Items from a dataset:
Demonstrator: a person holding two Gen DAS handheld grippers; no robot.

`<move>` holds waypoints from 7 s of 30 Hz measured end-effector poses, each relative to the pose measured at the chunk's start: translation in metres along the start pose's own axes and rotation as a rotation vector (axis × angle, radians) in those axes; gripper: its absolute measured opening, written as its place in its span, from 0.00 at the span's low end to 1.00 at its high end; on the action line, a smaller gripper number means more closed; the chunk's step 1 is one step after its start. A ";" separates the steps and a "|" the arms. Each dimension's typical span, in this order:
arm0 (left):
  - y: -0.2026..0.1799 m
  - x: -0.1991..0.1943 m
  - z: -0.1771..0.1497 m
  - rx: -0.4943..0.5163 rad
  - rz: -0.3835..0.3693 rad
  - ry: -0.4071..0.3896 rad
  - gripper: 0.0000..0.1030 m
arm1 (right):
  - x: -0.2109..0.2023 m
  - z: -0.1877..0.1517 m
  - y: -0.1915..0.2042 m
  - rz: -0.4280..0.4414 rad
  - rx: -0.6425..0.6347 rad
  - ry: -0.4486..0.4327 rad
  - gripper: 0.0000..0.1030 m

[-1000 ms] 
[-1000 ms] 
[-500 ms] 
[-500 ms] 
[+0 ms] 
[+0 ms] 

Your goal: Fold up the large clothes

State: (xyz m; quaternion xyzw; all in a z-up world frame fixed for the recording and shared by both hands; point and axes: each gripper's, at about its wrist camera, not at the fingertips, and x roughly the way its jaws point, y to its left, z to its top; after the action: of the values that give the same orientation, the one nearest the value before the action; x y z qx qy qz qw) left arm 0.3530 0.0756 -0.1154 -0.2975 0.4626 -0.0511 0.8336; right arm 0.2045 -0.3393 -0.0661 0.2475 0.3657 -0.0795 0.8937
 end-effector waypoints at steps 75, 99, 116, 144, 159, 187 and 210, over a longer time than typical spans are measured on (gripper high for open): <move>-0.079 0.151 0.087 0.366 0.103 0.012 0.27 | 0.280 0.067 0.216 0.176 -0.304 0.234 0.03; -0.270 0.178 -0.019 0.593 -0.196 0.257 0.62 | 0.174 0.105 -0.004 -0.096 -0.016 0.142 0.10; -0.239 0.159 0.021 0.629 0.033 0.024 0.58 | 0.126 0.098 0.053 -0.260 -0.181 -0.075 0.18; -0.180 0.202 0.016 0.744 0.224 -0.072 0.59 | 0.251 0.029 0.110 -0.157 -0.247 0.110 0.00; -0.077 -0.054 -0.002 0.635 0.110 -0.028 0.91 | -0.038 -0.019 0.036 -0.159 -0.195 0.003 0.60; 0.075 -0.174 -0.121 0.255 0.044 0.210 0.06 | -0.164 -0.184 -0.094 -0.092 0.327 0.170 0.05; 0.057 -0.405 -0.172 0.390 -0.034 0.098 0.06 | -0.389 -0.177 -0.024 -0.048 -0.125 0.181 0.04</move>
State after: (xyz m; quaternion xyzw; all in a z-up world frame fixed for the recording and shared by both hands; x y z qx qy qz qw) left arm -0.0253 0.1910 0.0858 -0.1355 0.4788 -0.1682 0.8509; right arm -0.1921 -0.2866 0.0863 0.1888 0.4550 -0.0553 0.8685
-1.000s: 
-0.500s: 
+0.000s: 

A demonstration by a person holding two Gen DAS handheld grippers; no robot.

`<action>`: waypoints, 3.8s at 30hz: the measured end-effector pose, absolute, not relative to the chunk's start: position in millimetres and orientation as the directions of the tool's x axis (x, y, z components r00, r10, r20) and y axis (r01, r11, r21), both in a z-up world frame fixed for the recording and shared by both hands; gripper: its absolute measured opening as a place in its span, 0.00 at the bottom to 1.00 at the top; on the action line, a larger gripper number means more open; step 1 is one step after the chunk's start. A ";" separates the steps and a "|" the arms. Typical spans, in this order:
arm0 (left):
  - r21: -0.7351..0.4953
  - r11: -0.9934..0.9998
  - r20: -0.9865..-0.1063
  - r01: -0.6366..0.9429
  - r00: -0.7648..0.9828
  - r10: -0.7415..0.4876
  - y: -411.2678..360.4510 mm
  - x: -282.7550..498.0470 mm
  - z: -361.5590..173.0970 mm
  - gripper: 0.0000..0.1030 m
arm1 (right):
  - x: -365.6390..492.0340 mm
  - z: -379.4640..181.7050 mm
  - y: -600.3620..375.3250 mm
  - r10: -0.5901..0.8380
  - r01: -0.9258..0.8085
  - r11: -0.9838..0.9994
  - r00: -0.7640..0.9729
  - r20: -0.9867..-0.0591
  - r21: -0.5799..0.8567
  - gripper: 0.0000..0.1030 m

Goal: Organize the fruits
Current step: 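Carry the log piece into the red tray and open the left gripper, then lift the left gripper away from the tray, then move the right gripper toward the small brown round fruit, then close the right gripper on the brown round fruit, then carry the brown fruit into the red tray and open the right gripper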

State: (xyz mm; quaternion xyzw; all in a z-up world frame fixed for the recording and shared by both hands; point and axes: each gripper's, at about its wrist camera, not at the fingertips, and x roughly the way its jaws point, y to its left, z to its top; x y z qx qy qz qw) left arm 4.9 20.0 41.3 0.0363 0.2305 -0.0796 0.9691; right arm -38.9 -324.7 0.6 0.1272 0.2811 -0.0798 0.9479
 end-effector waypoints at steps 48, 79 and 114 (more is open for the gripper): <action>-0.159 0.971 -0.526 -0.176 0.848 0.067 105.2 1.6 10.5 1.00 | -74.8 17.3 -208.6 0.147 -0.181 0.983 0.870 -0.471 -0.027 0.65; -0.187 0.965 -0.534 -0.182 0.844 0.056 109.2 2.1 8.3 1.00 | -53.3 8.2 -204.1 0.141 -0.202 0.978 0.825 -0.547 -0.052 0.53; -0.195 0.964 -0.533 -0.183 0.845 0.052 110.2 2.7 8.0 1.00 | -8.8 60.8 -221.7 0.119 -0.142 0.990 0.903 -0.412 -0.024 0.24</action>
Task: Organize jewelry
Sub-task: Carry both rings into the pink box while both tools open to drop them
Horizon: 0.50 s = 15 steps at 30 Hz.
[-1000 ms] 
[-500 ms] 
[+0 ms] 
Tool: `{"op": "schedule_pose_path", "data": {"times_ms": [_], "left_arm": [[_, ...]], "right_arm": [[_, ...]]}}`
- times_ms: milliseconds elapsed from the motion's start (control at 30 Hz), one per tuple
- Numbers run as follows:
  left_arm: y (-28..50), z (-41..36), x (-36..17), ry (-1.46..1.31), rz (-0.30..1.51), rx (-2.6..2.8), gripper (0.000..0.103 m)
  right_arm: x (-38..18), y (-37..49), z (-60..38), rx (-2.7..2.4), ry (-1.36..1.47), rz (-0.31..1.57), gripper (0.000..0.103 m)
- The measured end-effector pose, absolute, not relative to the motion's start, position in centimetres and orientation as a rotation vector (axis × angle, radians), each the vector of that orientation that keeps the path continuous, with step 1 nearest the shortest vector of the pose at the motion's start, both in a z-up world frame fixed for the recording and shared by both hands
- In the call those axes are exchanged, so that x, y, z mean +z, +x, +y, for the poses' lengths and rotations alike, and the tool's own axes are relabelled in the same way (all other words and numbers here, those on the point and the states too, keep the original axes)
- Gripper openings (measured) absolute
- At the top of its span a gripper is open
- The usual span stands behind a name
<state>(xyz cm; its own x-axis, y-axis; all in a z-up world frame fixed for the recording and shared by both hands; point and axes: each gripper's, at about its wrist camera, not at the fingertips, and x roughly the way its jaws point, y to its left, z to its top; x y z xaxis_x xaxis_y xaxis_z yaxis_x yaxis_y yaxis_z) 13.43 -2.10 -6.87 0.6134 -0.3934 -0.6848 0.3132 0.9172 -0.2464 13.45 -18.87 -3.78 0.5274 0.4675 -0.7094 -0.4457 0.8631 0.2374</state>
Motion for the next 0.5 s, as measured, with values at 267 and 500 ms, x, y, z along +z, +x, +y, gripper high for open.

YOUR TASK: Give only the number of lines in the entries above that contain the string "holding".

WRITTEN ANSWER: 2